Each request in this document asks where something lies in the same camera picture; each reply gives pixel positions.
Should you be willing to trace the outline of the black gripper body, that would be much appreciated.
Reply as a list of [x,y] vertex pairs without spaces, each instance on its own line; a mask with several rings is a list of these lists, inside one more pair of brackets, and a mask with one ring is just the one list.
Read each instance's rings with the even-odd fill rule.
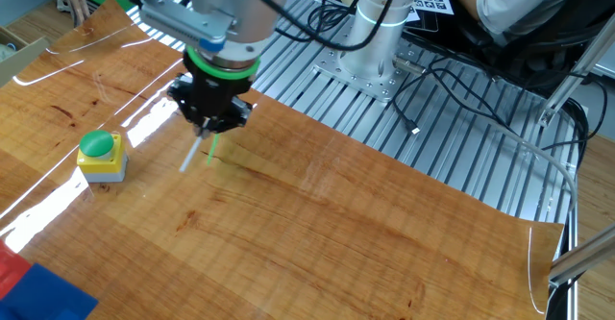
[[244,127],[253,109],[239,95],[249,91],[254,76],[231,79],[231,75],[233,72],[213,75],[196,67],[178,75],[167,93],[193,129],[194,124],[211,118],[207,134],[221,134]]

────

> _Work item_
Copy the records exactly, minus any pictures.

> _Result_
Each request in this document asks where something lies in the same camera picture; each reply gives pixel positions.
Should you be willing to trace the outline of the black gripper body, that would be much appreciated.
Reply as a list of [x,y] vertex pairs without spaces, each instance on its own line; a mask with several rings is a list of these lists, inside one more pair of brackets, and a mask with one ring is just the one list.
Read each instance's rings with the even-odd fill rule.
[[244,127],[253,109],[239,95],[249,91],[254,76],[231,79],[231,75],[233,72],[213,75],[196,67],[178,75],[167,93],[193,129],[194,124],[211,118],[207,134],[221,134]]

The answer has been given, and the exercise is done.